Biology Direct (Feb 2011)
Nonsynonymous substitution rate (Ka) is a relatively consistent parameter for defining fast-evolving and slow-evolving protein-coding genes
Abstract
Abstract Background Mammalian genome sequence data are being acquired in large quantities and at enormous speeds. We now have a tremendous opportunity to better understand which genes are the most variable or conserved, and what their particular functions and evolutionary dynamics are, through comparative genomics. Results We chose human and eleven other high-coverage mammalian genome data–as well as an avian genome as an outgroup–to analyze orthologous protein-coding genes using nonsynonymous (Ka) and synonymous (Ks) substitution rates.
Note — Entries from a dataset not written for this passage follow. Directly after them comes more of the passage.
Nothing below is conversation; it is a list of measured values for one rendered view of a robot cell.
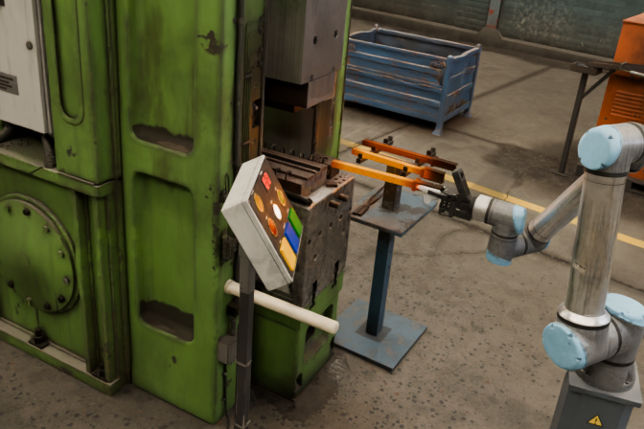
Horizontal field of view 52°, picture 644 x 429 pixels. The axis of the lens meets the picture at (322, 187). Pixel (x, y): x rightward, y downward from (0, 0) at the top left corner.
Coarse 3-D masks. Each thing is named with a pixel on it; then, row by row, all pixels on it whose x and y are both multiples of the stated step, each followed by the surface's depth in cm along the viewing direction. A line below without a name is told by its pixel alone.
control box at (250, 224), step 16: (256, 160) 206; (240, 176) 199; (256, 176) 193; (272, 176) 207; (240, 192) 185; (256, 192) 187; (272, 192) 201; (224, 208) 179; (240, 208) 178; (256, 208) 182; (272, 208) 195; (288, 208) 210; (240, 224) 180; (256, 224) 180; (240, 240) 182; (256, 240) 182; (272, 240) 184; (256, 256) 184; (272, 256) 184; (272, 272) 186; (288, 272) 187; (272, 288) 188
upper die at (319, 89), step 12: (264, 84) 236; (276, 84) 234; (288, 84) 231; (312, 84) 230; (324, 84) 238; (264, 96) 238; (276, 96) 235; (288, 96) 233; (300, 96) 230; (312, 96) 232; (324, 96) 240
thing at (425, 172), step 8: (352, 152) 283; (360, 152) 281; (368, 152) 280; (376, 160) 278; (384, 160) 275; (392, 160) 275; (400, 168) 273; (408, 168) 270; (416, 168) 269; (424, 168) 268; (424, 176) 268; (432, 176) 266; (440, 176) 264
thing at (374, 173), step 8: (336, 160) 248; (336, 168) 246; (344, 168) 245; (352, 168) 243; (360, 168) 242; (368, 168) 243; (376, 176) 239; (384, 176) 238; (392, 176) 237; (400, 176) 237; (400, 184) 236; (408, 184) 234; (416, 184) 233; (424, 184) 231; (432, 184) 232
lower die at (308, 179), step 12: (288, 156) 264; (276, 168) 253; (288, 168) 254; (300, 168) 253; (324, 168) 257; (288, 180) 245; (300, 180) 246; (312, 180) 251; (324, 180) 260; (300, 192) 244
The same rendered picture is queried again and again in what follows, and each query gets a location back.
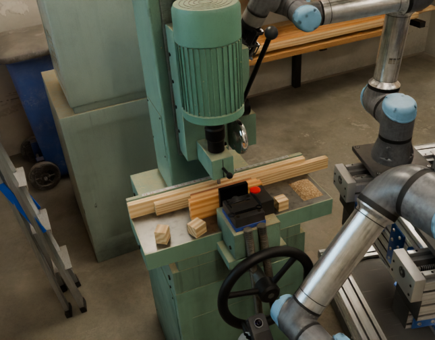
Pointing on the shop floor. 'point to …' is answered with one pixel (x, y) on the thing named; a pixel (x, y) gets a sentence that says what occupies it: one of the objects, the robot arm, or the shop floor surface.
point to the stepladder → (34, 224)
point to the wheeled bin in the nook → (32, 100)
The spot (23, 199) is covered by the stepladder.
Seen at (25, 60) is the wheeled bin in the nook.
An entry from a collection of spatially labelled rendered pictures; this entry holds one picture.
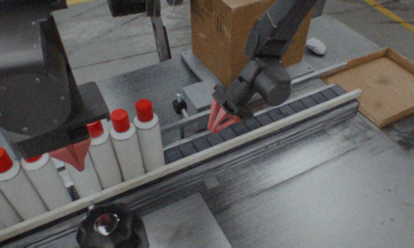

After evaluating eight commonly-used methods of Ka and Ks calculation, we observed that these methods yielded a nearly uniform result when estimating Ka, but not Ks (or Ka/Ks). When sorting genes based on Ka, we noticed that fast-evolving and slow-evolving genes often belonged to different functional classes, with respect to species-specificity and lineage-specificity. In particular, we identified two functional classes of genes in the acquired immune system. Fast-evolving genes coded for signal-transducing proteins, such as receptors, ligands, cytokines, and CDs (cluster of differentiation, mostly surface proteins), whereas the slow-evolving genes were for function-modulating proteins, such as kinases and adaptor proteins. In addition, among slow-evolving genes that had functions related to the central nervous system, neurodegenerative disease-related pathways were enriched significantly in most mammalian species. We also confirmed that gene expression was negatively correlated with evolution rate, i.e. slow-evolving genes were expressed at higher levels than fast-evolving genes. Our results indicated that the functional specializations of the three major mammalian clades were: sensory perception and oncogenesis in primates, reproduction and hormone regulation in large mammals, and immunity and angiotensin in rodents. Conclusion Our study suggests that Ka calculation, which is less biased compared to Ks and Ka/Ks, can be used as a parameter to sort genes by evolution rate and can also provide a way to categorize common protein functions and define their interaction networks, either pair-wise or in defined lineages or subgroups. Evaluating gene evolution based on Ka and Ks calculations can be done with large datasets, such as mammalian genomes. Reviewers This article has been reviewed by Drs. Anamaria Necsulea (nominated by Nicolas Galtier), Subhajyoti De (nominated by Sarah Teichmann) and Claus O. Wilke.